**WORK TASK**.
In how many lines of the records does the string "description" appear? State only the number.

[[ DATASET RECORDS, beginning ]]

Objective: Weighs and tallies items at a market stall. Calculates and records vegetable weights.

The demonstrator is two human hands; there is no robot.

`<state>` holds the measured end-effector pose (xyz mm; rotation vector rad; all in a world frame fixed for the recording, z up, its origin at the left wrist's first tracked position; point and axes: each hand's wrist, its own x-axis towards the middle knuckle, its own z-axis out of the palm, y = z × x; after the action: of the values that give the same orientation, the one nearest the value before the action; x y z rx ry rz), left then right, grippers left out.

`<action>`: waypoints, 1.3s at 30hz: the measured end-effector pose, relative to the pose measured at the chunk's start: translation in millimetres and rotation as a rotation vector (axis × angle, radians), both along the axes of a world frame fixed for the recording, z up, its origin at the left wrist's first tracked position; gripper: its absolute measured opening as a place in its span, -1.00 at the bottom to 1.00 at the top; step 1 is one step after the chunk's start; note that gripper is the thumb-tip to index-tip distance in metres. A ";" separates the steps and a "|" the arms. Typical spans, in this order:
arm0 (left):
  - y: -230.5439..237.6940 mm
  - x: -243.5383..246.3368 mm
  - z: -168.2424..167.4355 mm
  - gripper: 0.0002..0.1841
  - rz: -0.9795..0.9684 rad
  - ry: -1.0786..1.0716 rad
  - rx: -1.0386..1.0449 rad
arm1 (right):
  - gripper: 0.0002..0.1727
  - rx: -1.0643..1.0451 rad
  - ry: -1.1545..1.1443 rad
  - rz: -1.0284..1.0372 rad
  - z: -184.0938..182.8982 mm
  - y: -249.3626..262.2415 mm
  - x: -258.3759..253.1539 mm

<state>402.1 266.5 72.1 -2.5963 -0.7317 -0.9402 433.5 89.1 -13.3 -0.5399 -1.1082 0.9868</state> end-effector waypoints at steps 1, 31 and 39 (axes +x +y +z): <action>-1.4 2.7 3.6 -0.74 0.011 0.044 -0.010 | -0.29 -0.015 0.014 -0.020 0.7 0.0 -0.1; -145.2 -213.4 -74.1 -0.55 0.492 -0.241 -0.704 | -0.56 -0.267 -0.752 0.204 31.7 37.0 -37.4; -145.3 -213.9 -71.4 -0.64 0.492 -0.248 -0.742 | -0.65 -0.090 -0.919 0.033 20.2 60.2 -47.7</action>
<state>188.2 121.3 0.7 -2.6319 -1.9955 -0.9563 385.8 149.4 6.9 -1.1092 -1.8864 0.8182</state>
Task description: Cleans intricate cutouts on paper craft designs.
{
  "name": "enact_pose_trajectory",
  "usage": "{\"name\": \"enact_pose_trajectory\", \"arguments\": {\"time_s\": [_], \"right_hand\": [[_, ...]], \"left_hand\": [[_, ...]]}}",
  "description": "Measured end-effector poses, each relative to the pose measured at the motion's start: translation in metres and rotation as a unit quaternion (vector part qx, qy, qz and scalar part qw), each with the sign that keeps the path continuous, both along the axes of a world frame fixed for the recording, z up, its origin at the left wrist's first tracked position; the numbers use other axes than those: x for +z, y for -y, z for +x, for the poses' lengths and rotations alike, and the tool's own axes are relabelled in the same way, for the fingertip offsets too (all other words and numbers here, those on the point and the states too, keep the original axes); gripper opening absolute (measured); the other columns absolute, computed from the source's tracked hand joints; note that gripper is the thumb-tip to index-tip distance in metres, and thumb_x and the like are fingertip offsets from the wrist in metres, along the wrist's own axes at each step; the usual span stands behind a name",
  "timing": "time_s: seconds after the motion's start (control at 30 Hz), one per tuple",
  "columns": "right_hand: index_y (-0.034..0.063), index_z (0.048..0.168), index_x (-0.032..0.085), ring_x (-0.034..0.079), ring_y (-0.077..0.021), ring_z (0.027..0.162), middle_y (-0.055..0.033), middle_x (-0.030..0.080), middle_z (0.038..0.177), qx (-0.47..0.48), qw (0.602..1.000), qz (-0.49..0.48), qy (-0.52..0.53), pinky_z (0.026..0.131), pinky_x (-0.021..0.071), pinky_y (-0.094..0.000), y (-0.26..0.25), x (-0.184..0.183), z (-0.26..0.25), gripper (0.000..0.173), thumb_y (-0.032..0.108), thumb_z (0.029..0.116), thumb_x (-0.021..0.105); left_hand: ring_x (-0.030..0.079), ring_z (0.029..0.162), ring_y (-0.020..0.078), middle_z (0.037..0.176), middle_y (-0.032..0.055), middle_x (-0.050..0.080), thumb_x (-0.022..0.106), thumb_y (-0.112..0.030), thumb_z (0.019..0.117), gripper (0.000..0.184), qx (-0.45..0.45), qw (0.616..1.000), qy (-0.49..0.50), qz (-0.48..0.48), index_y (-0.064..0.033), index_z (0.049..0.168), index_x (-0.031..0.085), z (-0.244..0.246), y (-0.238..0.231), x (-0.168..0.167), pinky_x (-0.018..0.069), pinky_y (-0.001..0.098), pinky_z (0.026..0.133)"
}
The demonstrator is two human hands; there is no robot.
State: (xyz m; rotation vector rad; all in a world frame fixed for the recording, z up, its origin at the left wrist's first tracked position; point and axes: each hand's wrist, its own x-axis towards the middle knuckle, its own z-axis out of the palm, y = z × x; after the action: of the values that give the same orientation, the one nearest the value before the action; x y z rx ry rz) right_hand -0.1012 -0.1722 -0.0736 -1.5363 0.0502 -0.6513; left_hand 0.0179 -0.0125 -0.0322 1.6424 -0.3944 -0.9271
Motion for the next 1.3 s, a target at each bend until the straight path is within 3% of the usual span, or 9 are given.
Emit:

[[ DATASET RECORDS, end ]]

**TASK SOLUTION**.
2